An dieser Stelle ist der „Aufstieg“ zur geschotterten Straße nach Thalheim zu sehen, inklusive mehrer Absteckpfosten, die den voraussichtlichen Verlauf des Radweges quer durch den oberen Teil der Feuchtwiese provisorisch kennzeichnen.
An dieser Stelle ist der „Aufstieg“ zur geschotterten Straße nach Thalheim zu sehen, inklusive mehrer Absteckpfosten, die den voraussichtlichen Verlauf des Radweges quer durch den oberen Teil der Feuchtwiese provisorisch kennzeichnen.

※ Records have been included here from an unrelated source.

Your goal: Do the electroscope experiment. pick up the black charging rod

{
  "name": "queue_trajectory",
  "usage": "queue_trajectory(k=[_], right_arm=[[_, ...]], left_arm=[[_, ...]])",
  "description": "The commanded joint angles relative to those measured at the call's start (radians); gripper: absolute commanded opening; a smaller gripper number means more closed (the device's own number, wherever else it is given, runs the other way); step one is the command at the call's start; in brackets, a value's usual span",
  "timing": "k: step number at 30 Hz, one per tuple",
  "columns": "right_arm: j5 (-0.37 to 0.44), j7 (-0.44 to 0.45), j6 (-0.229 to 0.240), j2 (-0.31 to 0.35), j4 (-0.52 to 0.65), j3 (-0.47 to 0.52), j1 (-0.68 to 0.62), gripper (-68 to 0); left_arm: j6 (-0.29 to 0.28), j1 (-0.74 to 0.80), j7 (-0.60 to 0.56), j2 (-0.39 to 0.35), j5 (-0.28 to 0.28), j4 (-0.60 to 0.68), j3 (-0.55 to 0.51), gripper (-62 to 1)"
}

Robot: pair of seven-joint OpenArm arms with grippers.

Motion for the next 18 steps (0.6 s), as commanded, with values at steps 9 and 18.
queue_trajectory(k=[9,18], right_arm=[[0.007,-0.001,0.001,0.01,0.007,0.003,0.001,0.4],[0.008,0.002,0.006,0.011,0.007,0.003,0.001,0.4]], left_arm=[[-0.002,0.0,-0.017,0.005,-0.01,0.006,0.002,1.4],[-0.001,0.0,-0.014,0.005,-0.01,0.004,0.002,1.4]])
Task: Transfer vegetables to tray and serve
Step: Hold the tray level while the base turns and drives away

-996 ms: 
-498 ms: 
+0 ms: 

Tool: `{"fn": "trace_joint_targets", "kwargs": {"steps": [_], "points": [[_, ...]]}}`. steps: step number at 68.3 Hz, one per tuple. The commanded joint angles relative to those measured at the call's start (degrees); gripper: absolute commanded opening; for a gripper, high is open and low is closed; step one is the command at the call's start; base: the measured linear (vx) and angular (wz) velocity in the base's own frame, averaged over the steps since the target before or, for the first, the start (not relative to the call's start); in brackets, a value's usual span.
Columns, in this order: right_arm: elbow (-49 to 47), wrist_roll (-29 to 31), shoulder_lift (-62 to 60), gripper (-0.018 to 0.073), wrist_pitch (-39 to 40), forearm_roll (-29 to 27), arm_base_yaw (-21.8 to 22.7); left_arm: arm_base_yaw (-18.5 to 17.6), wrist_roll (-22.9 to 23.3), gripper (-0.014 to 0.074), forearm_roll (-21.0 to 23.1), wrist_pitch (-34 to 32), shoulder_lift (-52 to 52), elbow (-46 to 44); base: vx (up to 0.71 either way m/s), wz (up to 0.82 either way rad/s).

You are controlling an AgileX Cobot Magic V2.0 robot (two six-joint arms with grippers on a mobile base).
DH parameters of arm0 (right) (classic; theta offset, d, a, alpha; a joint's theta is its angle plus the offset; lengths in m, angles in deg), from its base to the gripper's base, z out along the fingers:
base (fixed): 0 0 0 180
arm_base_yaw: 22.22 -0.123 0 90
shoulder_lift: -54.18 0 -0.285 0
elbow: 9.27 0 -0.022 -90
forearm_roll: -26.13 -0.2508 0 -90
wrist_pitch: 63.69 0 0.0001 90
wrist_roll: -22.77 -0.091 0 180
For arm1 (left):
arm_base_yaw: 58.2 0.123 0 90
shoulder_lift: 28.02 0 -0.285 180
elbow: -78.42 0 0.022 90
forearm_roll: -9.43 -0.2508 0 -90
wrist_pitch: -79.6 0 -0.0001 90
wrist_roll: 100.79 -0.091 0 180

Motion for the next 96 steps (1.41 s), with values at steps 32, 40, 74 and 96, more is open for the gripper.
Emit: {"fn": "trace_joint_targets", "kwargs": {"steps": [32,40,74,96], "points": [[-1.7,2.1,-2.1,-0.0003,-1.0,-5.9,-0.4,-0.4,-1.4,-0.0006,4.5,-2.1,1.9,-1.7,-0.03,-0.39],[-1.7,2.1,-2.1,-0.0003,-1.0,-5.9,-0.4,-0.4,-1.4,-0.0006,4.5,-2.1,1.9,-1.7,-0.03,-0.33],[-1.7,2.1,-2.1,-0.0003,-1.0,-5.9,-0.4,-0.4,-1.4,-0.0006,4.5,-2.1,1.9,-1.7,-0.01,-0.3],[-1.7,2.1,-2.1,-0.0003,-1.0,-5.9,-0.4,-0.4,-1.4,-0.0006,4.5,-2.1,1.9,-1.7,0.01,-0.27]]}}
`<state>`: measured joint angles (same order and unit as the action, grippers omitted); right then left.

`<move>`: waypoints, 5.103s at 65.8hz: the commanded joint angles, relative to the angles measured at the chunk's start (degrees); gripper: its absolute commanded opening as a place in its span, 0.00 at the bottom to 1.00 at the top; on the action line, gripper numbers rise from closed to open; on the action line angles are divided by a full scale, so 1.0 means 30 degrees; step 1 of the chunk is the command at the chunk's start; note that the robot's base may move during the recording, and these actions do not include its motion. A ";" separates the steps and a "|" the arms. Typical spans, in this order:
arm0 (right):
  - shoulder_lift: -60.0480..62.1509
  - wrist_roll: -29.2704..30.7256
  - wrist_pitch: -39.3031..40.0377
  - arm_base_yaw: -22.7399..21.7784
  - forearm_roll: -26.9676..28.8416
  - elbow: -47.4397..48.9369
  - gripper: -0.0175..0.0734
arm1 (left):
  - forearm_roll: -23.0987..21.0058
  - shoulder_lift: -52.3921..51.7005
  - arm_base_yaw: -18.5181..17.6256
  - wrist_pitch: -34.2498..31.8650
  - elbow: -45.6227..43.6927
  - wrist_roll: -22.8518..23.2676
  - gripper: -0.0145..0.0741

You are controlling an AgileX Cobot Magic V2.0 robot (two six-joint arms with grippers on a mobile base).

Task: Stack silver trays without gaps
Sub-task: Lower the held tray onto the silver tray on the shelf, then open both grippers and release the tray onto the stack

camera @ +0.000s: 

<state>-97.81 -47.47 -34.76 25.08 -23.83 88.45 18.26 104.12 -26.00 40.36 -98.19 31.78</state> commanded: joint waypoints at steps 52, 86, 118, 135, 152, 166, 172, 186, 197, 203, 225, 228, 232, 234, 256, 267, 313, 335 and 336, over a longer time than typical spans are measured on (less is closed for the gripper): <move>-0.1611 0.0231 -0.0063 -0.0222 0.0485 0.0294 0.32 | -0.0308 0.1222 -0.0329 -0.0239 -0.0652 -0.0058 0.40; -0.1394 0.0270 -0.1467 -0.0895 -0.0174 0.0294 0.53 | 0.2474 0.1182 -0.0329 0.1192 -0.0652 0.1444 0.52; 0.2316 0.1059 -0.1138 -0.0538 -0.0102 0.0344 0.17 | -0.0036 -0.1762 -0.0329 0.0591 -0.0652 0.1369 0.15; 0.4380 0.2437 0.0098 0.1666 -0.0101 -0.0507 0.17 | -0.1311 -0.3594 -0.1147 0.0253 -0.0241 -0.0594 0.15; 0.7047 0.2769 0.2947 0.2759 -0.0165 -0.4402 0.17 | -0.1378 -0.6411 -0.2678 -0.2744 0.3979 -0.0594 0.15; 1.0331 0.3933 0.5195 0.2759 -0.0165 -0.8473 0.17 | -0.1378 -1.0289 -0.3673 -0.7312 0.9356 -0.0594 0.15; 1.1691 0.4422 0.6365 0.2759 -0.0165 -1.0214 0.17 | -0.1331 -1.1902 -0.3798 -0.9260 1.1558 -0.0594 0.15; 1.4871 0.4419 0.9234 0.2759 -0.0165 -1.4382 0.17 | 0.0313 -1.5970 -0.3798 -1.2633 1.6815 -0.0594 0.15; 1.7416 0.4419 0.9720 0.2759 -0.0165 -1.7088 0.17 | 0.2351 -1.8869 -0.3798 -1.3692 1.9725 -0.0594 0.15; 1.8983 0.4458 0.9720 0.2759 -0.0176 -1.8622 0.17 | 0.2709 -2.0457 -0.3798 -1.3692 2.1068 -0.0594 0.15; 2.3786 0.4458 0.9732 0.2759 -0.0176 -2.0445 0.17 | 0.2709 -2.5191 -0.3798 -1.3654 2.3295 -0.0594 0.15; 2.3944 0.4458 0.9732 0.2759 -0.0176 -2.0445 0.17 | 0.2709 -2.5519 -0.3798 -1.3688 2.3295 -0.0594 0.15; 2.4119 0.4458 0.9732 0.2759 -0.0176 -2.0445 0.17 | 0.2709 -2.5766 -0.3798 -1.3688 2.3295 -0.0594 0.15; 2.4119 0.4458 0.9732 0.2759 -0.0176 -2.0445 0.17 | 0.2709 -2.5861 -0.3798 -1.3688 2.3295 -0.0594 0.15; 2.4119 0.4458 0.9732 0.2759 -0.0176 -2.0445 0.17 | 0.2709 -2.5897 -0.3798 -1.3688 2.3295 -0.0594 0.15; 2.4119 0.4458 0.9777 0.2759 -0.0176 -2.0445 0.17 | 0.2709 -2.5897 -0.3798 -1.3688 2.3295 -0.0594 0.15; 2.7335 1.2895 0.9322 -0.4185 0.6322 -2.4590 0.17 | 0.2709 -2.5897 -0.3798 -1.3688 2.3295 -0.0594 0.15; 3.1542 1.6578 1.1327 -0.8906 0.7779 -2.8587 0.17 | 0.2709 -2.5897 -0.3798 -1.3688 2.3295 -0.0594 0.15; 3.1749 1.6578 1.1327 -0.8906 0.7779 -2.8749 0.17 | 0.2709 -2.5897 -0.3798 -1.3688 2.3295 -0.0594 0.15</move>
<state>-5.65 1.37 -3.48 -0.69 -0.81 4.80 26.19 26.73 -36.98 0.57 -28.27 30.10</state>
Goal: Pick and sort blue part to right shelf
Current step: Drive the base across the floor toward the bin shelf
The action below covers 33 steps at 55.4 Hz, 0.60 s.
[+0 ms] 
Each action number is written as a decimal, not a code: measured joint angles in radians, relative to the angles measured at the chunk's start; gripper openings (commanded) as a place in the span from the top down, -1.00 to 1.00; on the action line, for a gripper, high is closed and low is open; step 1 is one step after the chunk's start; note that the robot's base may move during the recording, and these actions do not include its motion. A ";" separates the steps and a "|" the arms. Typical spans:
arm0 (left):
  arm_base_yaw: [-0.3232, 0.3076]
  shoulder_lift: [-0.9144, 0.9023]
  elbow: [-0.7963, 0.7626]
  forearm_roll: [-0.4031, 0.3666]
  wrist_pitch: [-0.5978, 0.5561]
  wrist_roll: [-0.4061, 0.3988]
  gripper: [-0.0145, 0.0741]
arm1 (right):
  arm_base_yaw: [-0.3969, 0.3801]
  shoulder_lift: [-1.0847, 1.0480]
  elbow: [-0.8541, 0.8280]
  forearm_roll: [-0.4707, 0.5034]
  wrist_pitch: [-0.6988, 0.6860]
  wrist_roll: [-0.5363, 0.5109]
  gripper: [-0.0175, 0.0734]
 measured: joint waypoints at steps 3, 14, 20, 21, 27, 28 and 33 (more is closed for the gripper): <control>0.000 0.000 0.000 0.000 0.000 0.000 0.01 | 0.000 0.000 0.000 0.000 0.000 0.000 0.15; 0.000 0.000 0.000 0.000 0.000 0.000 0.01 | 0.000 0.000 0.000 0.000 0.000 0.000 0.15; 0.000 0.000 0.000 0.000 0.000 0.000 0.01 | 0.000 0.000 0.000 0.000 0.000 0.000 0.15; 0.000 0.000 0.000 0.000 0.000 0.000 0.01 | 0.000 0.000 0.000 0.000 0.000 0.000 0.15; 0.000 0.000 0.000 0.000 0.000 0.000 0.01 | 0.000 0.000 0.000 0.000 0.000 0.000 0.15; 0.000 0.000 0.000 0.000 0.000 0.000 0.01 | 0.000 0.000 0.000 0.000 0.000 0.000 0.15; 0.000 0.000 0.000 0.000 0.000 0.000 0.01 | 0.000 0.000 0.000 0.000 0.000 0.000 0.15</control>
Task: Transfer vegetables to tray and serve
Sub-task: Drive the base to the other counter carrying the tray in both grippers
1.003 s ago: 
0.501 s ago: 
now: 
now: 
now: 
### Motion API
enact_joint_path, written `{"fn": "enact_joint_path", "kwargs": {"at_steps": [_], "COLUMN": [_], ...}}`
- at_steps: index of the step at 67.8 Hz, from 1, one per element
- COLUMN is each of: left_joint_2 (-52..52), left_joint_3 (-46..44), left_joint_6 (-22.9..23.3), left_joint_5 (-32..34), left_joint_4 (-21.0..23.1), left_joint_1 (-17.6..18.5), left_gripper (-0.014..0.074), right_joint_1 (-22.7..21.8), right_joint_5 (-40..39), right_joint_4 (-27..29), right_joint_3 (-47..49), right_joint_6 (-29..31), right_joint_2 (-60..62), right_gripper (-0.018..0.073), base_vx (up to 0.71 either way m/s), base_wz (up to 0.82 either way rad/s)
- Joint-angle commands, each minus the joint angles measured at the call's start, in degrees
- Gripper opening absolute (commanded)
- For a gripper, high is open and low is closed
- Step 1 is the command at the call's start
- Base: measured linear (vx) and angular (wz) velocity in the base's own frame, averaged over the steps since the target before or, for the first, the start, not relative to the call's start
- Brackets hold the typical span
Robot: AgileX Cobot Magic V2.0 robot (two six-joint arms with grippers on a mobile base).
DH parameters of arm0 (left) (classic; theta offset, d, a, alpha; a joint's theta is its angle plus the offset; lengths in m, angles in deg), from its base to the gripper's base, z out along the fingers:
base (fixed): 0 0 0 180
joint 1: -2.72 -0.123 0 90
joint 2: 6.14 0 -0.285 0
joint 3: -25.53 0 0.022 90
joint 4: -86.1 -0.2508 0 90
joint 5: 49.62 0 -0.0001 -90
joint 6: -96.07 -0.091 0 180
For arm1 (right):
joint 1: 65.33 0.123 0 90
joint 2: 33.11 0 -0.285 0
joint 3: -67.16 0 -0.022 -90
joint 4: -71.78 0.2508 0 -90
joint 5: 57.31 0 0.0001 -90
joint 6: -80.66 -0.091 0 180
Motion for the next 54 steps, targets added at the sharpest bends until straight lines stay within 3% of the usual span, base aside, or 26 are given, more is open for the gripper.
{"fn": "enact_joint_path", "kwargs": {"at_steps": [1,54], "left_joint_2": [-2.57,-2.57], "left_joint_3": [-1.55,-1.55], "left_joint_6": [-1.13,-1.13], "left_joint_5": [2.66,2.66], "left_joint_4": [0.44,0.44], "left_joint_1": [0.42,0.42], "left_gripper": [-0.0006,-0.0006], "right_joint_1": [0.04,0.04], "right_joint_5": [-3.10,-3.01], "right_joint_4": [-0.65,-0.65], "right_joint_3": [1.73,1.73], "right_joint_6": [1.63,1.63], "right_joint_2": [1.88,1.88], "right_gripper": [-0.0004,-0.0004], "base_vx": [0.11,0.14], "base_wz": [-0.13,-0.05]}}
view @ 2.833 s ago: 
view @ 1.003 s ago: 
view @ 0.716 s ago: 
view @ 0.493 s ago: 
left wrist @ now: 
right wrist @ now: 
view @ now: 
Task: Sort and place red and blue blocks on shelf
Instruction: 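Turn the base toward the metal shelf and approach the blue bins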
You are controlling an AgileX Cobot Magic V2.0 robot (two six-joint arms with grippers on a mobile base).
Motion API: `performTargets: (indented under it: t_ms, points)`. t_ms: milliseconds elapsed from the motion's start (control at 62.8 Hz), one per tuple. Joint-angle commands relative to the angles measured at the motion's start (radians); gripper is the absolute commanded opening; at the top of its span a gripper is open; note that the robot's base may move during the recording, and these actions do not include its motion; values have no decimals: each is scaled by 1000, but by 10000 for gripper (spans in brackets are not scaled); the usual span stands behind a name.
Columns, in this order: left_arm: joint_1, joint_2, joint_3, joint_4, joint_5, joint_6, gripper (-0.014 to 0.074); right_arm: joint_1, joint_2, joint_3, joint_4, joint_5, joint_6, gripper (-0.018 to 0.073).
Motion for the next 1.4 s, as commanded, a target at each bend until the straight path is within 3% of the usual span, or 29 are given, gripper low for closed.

Unsere begründeten Einwände:

  • Es bleiben Zweifel, ob durch den neuen Radweg im Hinblick auf die geplante Streckenführung tatsächlich eine signifikante Verbesserung in Bezug auf eine bequeme Streckenführung zu erzielen ist. Der geplante und der bisherige Streckenverlauf beinhalten Anstiege. Aber das ist hier halt so, wir leben ja nicht in Norddeutschland.
    Hinzu kommt, dass ortskundige Radfahrer*innen ohnehin einen bestehenden schmalen Weg durch das Waldgebiet nutzen, das sogenannte „Mondscheinwegelchen“. Aus diesem Grund wurde vor einigen Jahren in diesem Bereich ein alternativer Fußweg für Spaziergänger geschaffen.
  • Die Pächter der HALM-projektierten Wiesen können von der Verwaltung der Stadt Hadamar nicht im Regen stehen gelassen werden. Die sich bezüglich der Landwirtschaft ergebenden Probleme müssten seitens der Stadt Hadamar gelöst werden.
  • Wir bevorzugen die Weiterführung des Radweges auf schon bestehenden Straßen und Wegen in Niederzeuzheim, anstatt wertvolle Naturräume zu beschneiden und zu zerstören.
  • Wir hätten diesen Radweg so nicht geplant und für die dadurch nicht verbrauchten Fördergelder aus der HESSENKASSE eine sinnvollere Verwendung zum Ausbau des Radwegenetzes gefunden, zumal die Kosten eines Radweges mit wassergebundener Decke auf einer Feuchtwiese sich vervielfachen können und Untergrund und geplante Bauweise einfach nicht zueinander passen.

Fazit
Aus unserer Sicht ist eine strategisch-umsichtige Planung eines Bauvorhabens durch die Stadt Hadamar, wie den Radweg von Niederzeuzheim nach Thalheim, die Grundlage für eine erfolgreiche Politik für uns Bürgerinnen und Bürger und nicht zu vergessen für unsere erhaltenswerte Natur gerade in Zeiten des Klimawandels und des Insektensterbens. Die Ressourcen der Verwaltung würden effektiver genutzt und verpuffen nicht in Planungen, die dann in der angedachten Weise nicht umgesetzt werden können, da grundlegende Anfragen nicht berücksichtigt wurden.
Ebenfalls unverständlich ist die publikumswirksame Präsentation dieses Radweges, der aus den oben geschilderten Gründen wahrscheinlich nicht, und wenn, dann mit großem Aufwand umgesetzt wird.

Im Ergebnis bleibt festzuhalten, dass der Bau dieses neuen Radweges für uns nicht zu vertreten ist!